Tuesday, November 19, 2013

The Stand-In Star: Alvin Stardust: "My Coo Ca Choo"

As the year draws to a close, this is a good time to recall how split this year has been between the US and UK charts - there was only one common #1, the unremittingly awful "Tie A Yellow Ribbon" by Tony Orlando & Dawn.  The Glam Slam, outside of Bowie (and at one remove, Roxy Music) was not getting anywhere fast in the US, and even then was, I'd guess, something of a cult for the teenagers hanging out at Rodney Bingenheimer's English Disco in Los Angeles, for instance.  For me Alvin Stardust is a purely UK-understood phenomena, someone whose whole persona is "rock 'n' roll" at a glance, all the odd signifiers of "danger" without any of said danger really there whatsoever.

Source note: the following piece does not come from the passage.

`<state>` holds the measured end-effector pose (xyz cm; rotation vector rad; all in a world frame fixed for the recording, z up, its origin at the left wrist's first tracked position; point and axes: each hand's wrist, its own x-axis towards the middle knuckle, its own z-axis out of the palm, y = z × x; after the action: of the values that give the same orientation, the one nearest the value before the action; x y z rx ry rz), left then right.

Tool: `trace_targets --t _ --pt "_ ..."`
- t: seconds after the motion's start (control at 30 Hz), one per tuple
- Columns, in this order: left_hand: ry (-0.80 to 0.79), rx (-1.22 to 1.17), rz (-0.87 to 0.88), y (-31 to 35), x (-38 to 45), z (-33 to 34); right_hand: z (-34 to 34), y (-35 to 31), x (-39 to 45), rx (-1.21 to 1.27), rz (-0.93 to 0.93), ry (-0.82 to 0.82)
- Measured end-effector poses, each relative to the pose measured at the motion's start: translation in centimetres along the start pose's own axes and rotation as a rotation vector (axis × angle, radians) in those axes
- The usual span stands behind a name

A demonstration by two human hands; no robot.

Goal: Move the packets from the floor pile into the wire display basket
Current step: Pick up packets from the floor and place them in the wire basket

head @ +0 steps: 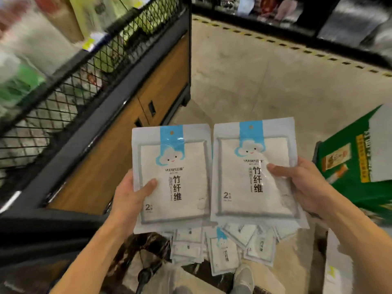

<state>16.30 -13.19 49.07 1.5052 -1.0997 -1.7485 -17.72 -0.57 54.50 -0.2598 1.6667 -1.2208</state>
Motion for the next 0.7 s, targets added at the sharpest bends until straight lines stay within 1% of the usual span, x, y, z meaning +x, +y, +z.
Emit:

He was born in London, was Bernard William Jewry, and grew up in Mansfield, Nottinghamshire (a town a few miles just north of Nottingham itself).  He was working as a roadie for Shane Fenton and the Fentones when Fenton got ill and died; Fenton's mom wanted the band to continue in his honor, and so they did, with Jewry taking Fenton's name and leading the band to some chart success in the early 60s.  The group broke up, leaving Jewry on his own, and by the early 70s he was given a new name by his label boss Michael Levy, and that was Alvin Stardust.  It's a bit more complicated than that, however; "My Coo Ca Choo" was written by Peter Shelley and recorded by him as well - but he didn't want to "be" Alvin Stardust, so Jewry once again stepped in and took on the task of looking moody, dressing in black leather, and generally being a rock star - a role I feel he acted as much as really was.  The song is pure glam stomp, seductive-style (though "Tom Cat! Y'know where it's at/Come on! Lets go to my flat/Lay down 'n' groove on the mat" is not exactly Bryan Ferry singing to his siren).  There is something reassuring about something so inherently safe and unthreatening appearing at this time (and how reassuring as well, that this public service ad featuring two girls can be viewed with a clear conscience even now, thank goodness.)  Perhaps the long years working in obscurity gave Jewry a sense of responsibility and perspective that others have sadly shown to have lacked; to take on someone else's part or role is in itself a situation that works best with some modesty and determination.  Stardust (and yes his name was a take on one Gary Glitter) remains one of those beacons in The Fog, a man who was pure showbusiness but somehow humble about it in a way that showed the Glam Slam to be the people's music.  How could it ever go?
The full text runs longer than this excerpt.